Ladies and gentlemen,
Thank you for inviting me to this conference. The theme to which it is dedicated is especially relevant today, when we have to draw all the lessons from the worst financial crisis since World War II.
These days, “Europe” and the benefits it brings have come to be taken for granted. Thanks to the success of European integration, the threat of war has become a memory of the past for many Europeans, in particular the younger generation.
This makes it all the more urgent to develop a renewed vision of the kind of Europe we want and indeed need – a vision that is easily understood and shared amongst EU citizens.
Each generation needs to affirm its commitment to Europe.
As Pierre Werner once observed, “it is necessary that even those born well after the 1950s and 1960s realise that the European Union has not come about by chance, but that it is based on the fundamental necessities of life amongst the peoples of Europe” .
Thankfully, these “fundamental necessities of life” – especially in the economic sphere – still seem to be felt and understood by the people in Europe.
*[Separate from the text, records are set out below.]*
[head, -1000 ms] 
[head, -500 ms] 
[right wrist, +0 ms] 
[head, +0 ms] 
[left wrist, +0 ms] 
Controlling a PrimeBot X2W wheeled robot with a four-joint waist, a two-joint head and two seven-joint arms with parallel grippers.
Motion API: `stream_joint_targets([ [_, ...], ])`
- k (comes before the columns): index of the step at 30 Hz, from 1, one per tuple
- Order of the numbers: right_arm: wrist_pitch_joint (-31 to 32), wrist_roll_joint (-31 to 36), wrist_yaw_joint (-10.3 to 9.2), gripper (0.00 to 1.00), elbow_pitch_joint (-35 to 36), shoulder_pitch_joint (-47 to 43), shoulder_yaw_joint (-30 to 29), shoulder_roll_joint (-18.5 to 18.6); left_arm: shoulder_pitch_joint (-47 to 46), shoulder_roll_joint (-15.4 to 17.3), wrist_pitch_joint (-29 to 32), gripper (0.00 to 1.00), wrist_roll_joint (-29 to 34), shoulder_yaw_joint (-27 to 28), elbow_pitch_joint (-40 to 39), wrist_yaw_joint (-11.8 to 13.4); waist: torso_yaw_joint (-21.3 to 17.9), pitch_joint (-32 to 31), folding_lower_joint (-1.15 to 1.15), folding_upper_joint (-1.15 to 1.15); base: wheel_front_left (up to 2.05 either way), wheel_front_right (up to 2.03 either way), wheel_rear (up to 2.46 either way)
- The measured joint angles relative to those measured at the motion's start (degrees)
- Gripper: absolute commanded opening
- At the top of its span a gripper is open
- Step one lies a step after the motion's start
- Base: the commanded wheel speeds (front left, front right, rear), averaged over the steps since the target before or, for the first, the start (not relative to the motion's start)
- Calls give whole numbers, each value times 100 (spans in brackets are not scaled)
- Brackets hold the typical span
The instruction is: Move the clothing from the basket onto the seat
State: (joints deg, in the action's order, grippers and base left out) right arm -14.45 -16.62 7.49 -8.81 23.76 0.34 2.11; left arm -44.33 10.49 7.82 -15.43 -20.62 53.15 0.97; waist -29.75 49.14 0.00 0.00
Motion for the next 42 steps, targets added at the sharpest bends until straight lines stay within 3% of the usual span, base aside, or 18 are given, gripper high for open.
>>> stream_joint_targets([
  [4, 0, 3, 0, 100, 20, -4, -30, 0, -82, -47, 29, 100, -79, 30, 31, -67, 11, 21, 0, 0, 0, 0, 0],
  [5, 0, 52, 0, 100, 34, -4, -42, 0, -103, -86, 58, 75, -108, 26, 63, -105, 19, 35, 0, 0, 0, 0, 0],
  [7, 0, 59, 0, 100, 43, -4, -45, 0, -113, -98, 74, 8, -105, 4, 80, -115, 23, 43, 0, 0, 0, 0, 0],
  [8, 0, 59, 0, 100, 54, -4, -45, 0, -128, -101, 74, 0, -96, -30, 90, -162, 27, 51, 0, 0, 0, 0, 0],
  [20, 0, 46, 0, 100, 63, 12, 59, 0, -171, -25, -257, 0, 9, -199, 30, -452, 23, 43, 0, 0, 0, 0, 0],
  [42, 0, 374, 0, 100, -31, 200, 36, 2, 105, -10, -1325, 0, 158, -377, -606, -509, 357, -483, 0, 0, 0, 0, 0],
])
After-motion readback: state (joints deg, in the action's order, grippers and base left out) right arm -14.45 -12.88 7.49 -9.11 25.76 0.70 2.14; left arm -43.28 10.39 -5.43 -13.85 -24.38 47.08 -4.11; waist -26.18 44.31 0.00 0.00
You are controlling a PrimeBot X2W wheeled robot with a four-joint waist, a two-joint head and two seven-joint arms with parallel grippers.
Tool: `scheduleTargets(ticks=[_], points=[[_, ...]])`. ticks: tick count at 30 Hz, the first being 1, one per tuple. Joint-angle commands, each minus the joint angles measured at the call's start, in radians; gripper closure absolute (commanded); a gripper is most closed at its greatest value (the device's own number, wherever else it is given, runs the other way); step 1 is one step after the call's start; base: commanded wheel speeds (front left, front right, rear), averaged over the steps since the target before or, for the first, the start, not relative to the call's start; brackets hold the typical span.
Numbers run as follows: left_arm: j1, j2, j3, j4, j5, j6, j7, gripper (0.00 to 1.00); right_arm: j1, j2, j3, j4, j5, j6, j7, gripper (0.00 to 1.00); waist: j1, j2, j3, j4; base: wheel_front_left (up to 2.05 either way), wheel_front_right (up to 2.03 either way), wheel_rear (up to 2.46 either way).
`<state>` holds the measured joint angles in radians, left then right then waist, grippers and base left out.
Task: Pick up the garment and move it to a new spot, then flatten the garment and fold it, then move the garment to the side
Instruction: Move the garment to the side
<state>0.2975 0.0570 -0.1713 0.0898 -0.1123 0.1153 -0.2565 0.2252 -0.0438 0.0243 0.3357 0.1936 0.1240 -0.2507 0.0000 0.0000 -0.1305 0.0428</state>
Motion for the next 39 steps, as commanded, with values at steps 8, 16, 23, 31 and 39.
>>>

When asked, in the Eurobarometer surveys, which issues the European institutions should focus on in the coming years, Europeans believe that priority should be given to economic and monetary policy (37% in the EU and 41% in the euro area).
More than three out of four Europeans (78%) agree that measures to reduce the public deficit and debt in their country cannot be delayed.
More than three quarters of respondents (77%) consider that stronger coordination of economic and financial policies, as well as closer supervision of financial institutions would be effective in combating the crisis. The idea of initiating reforms to benefit future generations attracts equally strong support.
Revitalising Europe means bringing the reality of today’s Europe, of its institutions and policies, closer to these wishes and concerns of the EU citizens.
A Europe of stability and responsibility where the burdens of today’s adjustments are not shifted onto future generations.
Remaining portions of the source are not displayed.